The corps is making a difference by helping meet needs for education, food and fellowship.
The children in Chinatown often need help with schoolwork, since many of their parents are not fluent in English, Zhao said. The corps provides an after-school program with tutors to assist them, along with a summer day camp.
“It’s education for the next generation,” Zhao said.
To meet the community’s nutritional needs, the corps supplies food for 200 families each Friday, enough to last the week. And the corps’ Home League, traditionally a women’s group, meets the need for fellowship, especially for the seniors.
“They have no place to go,” Zhao said. The seniors gather on the corps’ third floor around a central kitchen.
While the corps’ social services are concentrated within Chinatown, its worship services are multicultural—an English service takes place at 10 a.m. on Sunday, followed by a Chinese service. Many of those who come to these services live outside Chinatown and maintain a higher standard of living, Zhao said.

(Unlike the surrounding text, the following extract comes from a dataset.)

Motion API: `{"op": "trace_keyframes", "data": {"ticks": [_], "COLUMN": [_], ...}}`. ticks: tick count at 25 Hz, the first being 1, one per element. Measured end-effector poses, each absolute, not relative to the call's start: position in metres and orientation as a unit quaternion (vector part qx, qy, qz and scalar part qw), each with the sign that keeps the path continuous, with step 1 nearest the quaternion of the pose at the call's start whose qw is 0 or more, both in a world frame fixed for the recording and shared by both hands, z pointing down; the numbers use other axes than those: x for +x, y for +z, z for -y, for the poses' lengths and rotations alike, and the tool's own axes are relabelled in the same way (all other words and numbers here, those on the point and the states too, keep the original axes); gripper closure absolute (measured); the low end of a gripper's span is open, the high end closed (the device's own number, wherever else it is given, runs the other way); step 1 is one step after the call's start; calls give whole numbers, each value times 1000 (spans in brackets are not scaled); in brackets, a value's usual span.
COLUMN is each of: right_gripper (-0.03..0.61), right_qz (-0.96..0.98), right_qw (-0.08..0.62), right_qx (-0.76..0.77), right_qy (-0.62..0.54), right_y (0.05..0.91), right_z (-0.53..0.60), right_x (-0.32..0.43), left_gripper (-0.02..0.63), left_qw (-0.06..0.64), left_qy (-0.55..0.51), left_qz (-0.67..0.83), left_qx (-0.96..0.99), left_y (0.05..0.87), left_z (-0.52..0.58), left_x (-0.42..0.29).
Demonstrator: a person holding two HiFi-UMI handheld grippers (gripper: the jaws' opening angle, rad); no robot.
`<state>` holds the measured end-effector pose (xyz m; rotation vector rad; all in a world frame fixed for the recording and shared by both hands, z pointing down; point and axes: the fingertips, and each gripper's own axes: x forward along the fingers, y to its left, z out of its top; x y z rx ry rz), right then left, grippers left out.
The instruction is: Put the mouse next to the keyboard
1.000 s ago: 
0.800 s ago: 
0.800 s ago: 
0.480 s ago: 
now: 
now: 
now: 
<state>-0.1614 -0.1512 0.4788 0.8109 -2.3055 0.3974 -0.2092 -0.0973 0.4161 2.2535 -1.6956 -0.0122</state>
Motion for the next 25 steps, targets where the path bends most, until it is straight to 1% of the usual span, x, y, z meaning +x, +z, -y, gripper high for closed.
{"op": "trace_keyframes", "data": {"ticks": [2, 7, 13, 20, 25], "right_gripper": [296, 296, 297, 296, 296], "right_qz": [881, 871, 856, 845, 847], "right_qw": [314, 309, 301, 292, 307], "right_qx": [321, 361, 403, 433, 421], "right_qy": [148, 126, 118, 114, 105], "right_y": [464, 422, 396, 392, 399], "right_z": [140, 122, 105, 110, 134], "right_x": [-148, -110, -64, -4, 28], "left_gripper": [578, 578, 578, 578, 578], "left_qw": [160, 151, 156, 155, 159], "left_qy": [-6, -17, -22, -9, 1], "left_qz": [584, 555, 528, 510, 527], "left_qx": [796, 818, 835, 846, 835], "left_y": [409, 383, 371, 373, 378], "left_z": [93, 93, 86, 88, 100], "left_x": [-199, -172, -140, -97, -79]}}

“These two congregations, we bind them together,” Zhao said. “We unite the people.” The corps does this through Sunday school, prayer meetings and discipleship. Holiday celebrations bring people together, including traditional meals for Thanksgiving, Christmas and Chinese New Year.
“The corps members are fully equipped to serve the community,” Zhao said. “When corps members have their minds set to love people, we can serve people more effectively.” He noted they plan to serve 800 people at Thanksgiving.

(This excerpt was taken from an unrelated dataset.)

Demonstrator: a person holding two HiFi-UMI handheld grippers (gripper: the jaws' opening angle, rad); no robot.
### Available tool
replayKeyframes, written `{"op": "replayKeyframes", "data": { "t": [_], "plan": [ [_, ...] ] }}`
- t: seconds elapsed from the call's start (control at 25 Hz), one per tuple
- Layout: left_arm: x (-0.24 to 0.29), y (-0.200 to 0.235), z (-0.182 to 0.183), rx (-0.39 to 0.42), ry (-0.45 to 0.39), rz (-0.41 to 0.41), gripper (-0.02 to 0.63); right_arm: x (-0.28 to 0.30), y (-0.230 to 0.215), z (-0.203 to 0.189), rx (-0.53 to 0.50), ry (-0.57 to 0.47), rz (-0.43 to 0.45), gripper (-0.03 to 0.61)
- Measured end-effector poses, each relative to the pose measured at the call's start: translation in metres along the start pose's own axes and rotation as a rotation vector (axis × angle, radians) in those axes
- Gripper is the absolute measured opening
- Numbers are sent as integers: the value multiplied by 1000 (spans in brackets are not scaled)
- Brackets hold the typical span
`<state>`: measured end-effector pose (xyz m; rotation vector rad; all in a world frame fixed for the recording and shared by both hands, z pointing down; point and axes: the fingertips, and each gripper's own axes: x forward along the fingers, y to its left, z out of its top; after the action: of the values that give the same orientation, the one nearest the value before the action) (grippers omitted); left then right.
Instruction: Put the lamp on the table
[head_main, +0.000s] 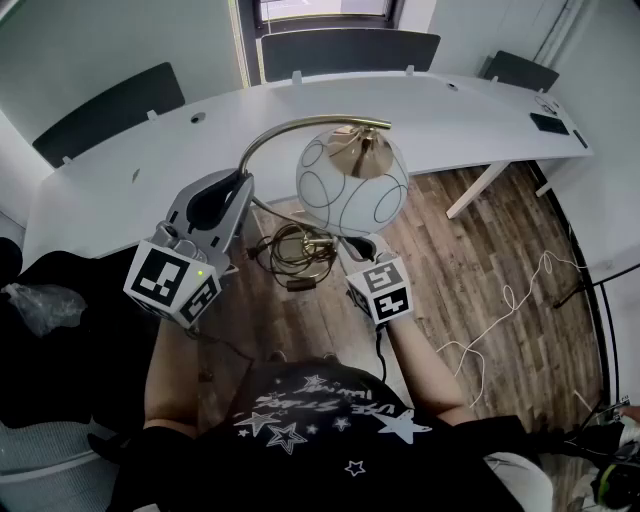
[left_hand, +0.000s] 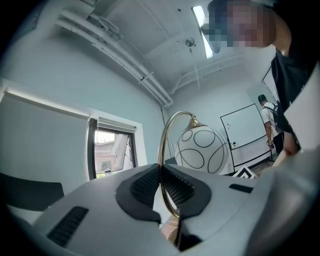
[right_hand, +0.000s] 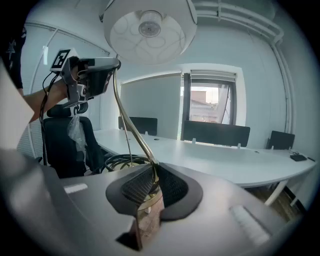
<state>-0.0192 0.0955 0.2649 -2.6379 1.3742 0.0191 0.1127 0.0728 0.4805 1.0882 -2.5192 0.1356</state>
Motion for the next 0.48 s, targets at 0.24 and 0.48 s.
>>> {"op": "replayKeyframes", "data": {
  "t": [0.24, 0.48],
  "plan": [
    [-9, 8, -6, 2, 12, -35, 33, 8, 11, -1, 56, -3, -18, 40],
    [-24, 10, -15, -22, 12, -49, 33, 6, 25, -9, 50, 15, -30, 40]
  ]
}}
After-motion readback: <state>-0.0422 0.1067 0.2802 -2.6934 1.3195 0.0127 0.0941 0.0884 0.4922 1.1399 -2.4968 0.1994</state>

While COVID did interrupt corps activities, it didn’t stop its outreach.
“Even then we served more people,” Zhao said. “We took the time to care for corps members. We had small groups; we visited every family. Today we are ready to move forward.”
Madsen noted that in the sometimes fear-laden environment COVID caused, The Salvation Army is uniquely equipped to meet people’s needs. “Not only does the Army provide food, it also offers emotional support—a calming influence through a difficult season.”

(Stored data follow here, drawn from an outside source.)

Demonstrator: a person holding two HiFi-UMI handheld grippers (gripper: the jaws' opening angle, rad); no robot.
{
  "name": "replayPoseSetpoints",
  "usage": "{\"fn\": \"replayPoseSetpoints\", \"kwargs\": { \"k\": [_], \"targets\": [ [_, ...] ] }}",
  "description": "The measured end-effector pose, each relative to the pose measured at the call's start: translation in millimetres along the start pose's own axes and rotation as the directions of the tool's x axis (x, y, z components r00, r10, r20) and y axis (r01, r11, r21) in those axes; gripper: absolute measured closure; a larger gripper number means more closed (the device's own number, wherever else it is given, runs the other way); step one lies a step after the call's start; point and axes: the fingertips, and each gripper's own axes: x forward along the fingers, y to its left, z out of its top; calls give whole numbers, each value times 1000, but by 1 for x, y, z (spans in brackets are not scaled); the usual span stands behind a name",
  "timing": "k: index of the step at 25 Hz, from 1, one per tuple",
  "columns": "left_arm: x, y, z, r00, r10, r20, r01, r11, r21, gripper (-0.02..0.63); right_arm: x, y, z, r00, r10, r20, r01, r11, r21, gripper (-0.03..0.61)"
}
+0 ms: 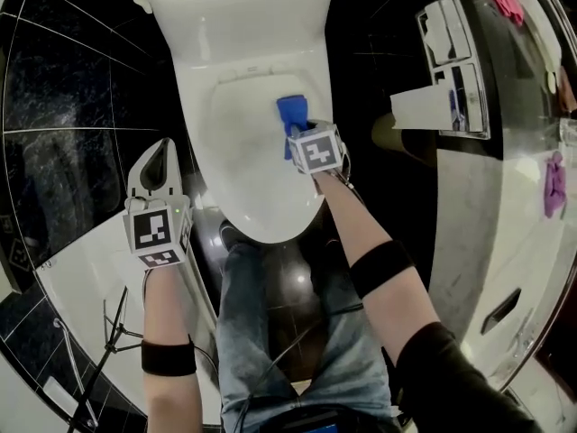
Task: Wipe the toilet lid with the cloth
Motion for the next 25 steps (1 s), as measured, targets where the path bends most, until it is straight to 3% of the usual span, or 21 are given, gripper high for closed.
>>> {"fn": "replayPoseSetpoints", "kwargs": {
  "k": [4, 12, 15, 19, 22, 25],
  "targets": [
    [5, -9, 7, 1000, -13, 5, 13, 1000, 8, 614, -10, -42, -12, 998, -61, -12, 62, 998, 16, 491],
    [8, -10, 13, 1000, -11, 6, 11, 1000, 14, 614, -16, -67, -18, 989, -128, -76, 131, 990, 42, 494],
    [10, -6, 12, 1000, -9, 5, 9, 1000, 10, 614, -16, -23, 22, 999, -38, 33, 36, 998, 46, 494],
    [13, 3, 10, 1000, -5, 4, 5, 1000, 17, 614, -3, 76, 94, 979, 148, 139, -144, 989, -41, 492],
    [14, 15, 7, 1000, 1, 3, -1, 999, 32, 614, 16, 142, 124, 961, 248, 123, -236, 967, -100, 492],
    [16, 28, 2, 1000, 9, 4, -9, 999, 40, 614, 46, 184, 125, 954, 295, 52, -288, 951, -113, 492]
  ]
}}
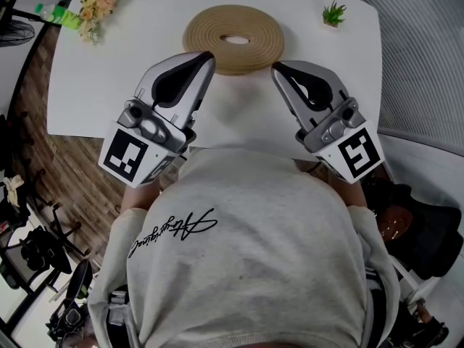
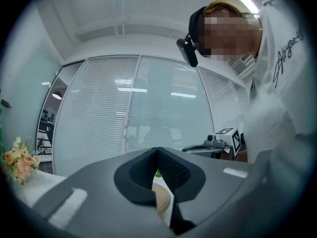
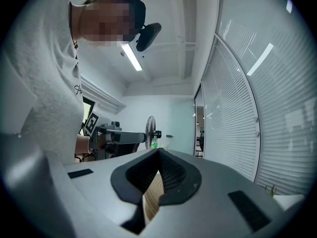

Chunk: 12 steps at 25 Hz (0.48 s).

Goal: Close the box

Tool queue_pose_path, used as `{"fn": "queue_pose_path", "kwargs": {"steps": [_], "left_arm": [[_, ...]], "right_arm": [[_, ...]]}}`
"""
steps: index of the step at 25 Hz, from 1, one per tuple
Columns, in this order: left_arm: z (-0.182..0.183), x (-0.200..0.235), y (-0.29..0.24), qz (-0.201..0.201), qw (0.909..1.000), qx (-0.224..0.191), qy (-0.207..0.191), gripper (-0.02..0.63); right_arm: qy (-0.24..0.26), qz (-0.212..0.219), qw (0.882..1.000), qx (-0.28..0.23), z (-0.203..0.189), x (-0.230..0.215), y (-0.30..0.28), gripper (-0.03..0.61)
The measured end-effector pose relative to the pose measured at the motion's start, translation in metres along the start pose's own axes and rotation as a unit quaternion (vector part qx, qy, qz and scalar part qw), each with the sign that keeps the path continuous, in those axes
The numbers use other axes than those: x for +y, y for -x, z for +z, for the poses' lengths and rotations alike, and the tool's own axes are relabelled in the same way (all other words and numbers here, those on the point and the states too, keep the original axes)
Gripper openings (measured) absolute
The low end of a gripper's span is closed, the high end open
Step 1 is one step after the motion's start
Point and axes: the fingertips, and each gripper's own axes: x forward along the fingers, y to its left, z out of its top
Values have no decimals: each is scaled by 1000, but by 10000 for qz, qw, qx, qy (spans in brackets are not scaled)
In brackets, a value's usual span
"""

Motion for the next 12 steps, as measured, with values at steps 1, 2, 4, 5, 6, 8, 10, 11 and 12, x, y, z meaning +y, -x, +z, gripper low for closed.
{"fn": "queue_pose_path", "kwargs": {"steps": [1,2,4,5,6,8,10,11,12], "left_arm": [[0,1,1,18,10000,-2,-1,-2],[1,2,2,34,10000,-3,-4,-2],[0,2,3,58,10000,3,-18,-2],[-1,2,4,66,10000,8,-23,-2],[-2,2,4,73,10000,12,-24,-2],[-2,2,5,87,10000,14,-16,-2],[-3,3,5,99,9999,17,-6,-2],[-2,3,5,101,9999,18,-4,-2],[-2,3,6,101,9999,17,-5,-2]], "right_arm": [[47,17,10000,17,-1,0,0,0],[86,33,10000,25,-1,1,0,0],[114,49,9999,19,-1,1,0,0],[114,52,9999,16,-1,2,0,0],[112,55,9999,12,-1,2,1,0],[109,62,9999,-2,-1,2,0,0],[109,67,9999,-7,0,2,0,0],[110,70,9999,-4,0,2,0,0],[110,74,9999,0,0,2,0,0]]}}
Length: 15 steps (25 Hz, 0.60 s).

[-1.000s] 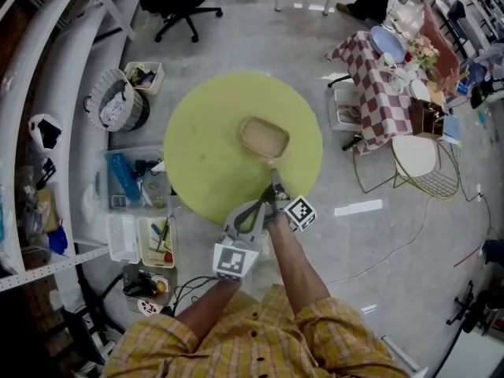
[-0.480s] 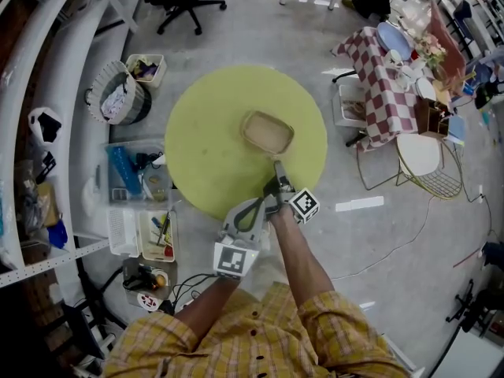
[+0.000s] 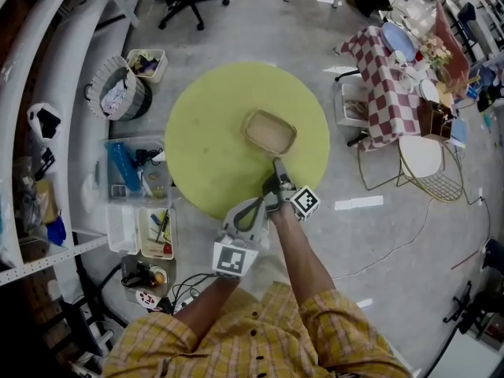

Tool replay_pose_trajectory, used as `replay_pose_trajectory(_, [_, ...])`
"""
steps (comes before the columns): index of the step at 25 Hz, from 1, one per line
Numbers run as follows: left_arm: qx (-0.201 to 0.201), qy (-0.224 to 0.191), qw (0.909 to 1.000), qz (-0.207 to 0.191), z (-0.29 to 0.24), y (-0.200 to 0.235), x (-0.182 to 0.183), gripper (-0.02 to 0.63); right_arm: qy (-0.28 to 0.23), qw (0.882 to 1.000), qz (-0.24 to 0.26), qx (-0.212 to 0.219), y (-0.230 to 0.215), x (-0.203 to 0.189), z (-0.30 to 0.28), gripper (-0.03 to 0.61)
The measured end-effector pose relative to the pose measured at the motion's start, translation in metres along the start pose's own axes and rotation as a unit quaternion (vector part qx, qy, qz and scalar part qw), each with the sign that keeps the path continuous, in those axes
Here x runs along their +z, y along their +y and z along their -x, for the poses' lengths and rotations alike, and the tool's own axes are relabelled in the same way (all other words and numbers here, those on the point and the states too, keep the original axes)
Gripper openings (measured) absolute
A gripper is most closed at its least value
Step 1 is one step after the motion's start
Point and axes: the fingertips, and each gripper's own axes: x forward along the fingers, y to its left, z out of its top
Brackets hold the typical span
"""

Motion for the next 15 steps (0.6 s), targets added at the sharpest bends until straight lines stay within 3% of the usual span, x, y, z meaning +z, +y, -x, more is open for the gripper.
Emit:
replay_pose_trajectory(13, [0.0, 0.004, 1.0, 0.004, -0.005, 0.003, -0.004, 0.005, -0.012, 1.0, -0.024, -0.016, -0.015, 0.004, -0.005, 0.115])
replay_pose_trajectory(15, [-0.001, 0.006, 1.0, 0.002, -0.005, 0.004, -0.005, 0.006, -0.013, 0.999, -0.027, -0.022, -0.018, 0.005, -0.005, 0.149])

While some anti-Asian sentiments arose in the area during the pandemic, Zhao hasn’t experienced them. He said that a few corps members did witness some incidents, and some were afraid to leave their homes or take public transportation.
“Most people are fine,” he said. “We preach and teach the love of God. For us, we should love people and love everyone. I believe we are fully loved [by God].”
Historically, The Salvation Army shared God’s love in the community with March of Witness parades through Chinatown’s streets—a tradition that began in 1965, now interrupted by the pandemic.
“The Salvation Army, we may not be out marching the streets,” Madsen said. “But our witness has never been more widely accepted and more clearly heard than it is now.”
During the Zhaos’ time at the corps, the Golden State Warriors basketball team, partnering with others, refurbished the corps’ basketball court and gymnasium, and participated in its dedication as the Edwin M. Lee Court, in honor of San Francisco’s late mayor, a longtime supporter of The Salvation Army who was married at the corps in 1980.
Looking ahead, Zhao noted that more young people are coming to the corps, which has a strong senior base.
“We need the next generation to attend the corps,” he said. To encourage that, the corps has a basketball team for community youth. Participants are invited to the Sunday service, and some are now coming to it.
In its 135 years of caring for the Chinatown community, The Salvation Army has touched many lives. Zhao shared what he called “a touching story.” In September he received a phone call from another city. The caller said her brother had died and had included the Chinatown Corps in his will, because The Salvation Army had helped him many years ago. He never forgot this, and his gift upon his death was $600,000 to the corps.
“We are ‘doing the most good’ and ‘being the most good,’ Zhao said. “It’s more than actions. We emphasize character; we emphasize heart when we serve.”